November 11, 2022 at 3:46 PM #826937svelteParticipant[quote=carlsbadworker]
2. “Why does anybody think that governments are going to let untraceable money stand?…governments will be left with no choice other than to take action.”Why does anybody think that governments are going to let free speech to be mediated by a few large company like Facebook? Again, if you take a US centric view, maybe there is more to lose than what the government could gain. But Chinese government is already minting cash digitally, in a re-imagination of money that could shake a pillar of American power.
[/quote]Don’t follow your analogy but that’s OK.

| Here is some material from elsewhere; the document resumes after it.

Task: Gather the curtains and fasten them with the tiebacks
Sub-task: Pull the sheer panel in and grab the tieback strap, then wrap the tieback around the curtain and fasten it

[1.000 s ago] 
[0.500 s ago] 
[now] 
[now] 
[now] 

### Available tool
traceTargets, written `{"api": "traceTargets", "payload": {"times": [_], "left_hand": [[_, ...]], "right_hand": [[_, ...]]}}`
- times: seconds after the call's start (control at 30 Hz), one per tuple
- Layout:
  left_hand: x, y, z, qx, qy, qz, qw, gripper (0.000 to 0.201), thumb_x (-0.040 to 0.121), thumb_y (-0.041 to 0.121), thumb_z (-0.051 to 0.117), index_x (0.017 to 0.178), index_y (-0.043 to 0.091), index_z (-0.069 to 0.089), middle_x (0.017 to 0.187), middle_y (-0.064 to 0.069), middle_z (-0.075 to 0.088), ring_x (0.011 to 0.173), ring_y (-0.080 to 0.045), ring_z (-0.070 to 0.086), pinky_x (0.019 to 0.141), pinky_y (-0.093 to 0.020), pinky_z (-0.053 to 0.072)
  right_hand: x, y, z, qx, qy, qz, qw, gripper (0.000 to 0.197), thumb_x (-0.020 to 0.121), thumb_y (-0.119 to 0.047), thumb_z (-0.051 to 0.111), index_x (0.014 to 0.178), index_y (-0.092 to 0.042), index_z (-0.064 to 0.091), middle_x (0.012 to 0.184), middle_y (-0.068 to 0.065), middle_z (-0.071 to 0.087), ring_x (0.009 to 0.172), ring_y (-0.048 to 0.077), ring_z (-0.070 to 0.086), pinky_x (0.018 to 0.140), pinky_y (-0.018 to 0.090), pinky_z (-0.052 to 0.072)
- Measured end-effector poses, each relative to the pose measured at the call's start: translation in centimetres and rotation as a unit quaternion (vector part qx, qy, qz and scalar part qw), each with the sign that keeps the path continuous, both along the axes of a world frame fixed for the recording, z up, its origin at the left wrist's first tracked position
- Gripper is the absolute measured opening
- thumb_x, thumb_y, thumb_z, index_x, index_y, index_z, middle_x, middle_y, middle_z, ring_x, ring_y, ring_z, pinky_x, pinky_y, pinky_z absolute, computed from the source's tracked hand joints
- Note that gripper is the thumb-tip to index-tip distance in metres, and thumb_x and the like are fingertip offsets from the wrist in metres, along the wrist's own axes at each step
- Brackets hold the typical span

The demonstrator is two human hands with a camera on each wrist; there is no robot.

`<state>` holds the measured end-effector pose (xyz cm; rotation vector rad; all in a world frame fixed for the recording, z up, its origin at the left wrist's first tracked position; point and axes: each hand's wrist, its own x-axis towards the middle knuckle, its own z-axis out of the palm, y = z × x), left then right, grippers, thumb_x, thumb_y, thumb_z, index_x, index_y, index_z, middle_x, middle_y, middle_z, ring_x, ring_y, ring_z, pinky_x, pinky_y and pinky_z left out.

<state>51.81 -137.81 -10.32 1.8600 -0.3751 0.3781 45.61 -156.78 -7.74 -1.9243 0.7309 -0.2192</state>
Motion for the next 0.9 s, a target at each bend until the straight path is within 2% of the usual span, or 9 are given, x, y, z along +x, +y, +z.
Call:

News articles are starting to appear showing the US government can indeed trace crypto to a large degree. So it’s not untraceable. I still think it will be regulated somehow but it may take a major crisis of some sort to make that happen.
[quote=carlsbadworker]
That all, said, I have no doubt that crypto is in bubble territorial, but bubble is maybe what we need for every technology revolution. In fact, you look at history, every major technology change comes with a financial bubble. Industry revolution -> South Sea Bubble; Railroad -> Railway Mania; Age of Oil/Automobile -> The roaring 20s; Internet -> Dotcom bubble. It is the bubble that provides the financial capital to lay out the infrastructure to allow the next generation of entrepreneurs to take advantage of it.I do not personally own crypto…other than the free credit from my coinbase account. But I think it is wrong to completely discredit crypto…and there might be good investment opportunities after all the dust has settled.[/quote]
I do agree with you on the bubble aspect. It’s now worth half what it was when you wrote the above.
And we haven’t even reached a point where unemployment is high. I would imagine it will go much lower when that happens.
November 11, 2022 at 5:49 PM #826938carlsbadworkerParticipantI am down 69%…approaching double digit loss in crypto.